Hybrid quantum–classical convolutional neural network for multitemporal urban sprawl analysis using remote sensing data
摘要
Urban sprawl analysis using remote sensing is essential for understanding land use and land cover (LULC) dynamics and supporting sustainable urban planning. This study proposes a hybrid quantum–classical convolutional neural network (HQCNN) for multitemporal urban sprawl analysis using remote sensing data.

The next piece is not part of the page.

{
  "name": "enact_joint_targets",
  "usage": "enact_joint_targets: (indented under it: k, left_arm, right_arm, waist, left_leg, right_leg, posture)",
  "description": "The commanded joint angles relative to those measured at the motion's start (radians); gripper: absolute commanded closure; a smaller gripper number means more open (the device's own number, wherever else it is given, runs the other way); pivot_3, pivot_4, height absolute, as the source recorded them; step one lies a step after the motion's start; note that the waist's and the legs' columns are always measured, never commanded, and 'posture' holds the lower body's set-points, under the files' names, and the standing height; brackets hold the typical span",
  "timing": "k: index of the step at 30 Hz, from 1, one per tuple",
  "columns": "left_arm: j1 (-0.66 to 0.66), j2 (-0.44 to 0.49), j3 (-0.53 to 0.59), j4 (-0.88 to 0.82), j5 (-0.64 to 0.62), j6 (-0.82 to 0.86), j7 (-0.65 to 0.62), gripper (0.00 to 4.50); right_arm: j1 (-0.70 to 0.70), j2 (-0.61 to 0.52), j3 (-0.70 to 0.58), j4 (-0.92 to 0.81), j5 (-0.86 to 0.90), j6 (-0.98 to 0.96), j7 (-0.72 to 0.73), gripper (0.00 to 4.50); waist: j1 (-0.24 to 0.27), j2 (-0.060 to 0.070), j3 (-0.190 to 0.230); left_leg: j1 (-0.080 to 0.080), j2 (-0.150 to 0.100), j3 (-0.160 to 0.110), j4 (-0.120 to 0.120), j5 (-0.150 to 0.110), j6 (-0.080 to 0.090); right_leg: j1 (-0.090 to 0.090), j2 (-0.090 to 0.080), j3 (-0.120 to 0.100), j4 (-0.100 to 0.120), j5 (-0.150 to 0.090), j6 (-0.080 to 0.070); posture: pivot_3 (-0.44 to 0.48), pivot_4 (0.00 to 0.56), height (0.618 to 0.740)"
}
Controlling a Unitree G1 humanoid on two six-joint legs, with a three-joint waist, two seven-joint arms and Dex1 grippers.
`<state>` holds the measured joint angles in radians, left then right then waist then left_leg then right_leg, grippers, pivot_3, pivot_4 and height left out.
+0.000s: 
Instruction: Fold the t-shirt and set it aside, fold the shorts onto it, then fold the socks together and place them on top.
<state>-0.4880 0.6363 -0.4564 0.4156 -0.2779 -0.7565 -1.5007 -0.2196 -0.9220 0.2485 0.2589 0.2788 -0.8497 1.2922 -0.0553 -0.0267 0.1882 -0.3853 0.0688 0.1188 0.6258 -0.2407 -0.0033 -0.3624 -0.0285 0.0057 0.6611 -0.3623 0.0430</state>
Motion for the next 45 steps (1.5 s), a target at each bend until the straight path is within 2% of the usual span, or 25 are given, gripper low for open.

Multispectral linear imaging self-scanning sensor-III (LISS-III) satellite imagery of Mysuru City, India, from 2004, 2014, and 2024 was used to evaluate the proposed approach. The hybrid framework integrates quantum feature extraction with classical optimization to improve classification accuracy and computational efficiency. The model achieved overall accuracies of 95.32%, 95.62%, and 94.94%, outperforming conventional convolutional neural networks (CNNs) and existing quantum convolutional neural network (QCNN) models. Multitemporal change detection revealed urban expansion of 16.07% between 2004 and 2014 and 9.38% between 2014 and 2024, primarily replacing vegetation and non-urban land. A key limitation is the use of medium-resolution imagery, which restricts fine-scale urban feature representation. Overall, the results demonstrate the effectiveness of hybrid quantum–classical models for regional-scale urban sprawl analysis.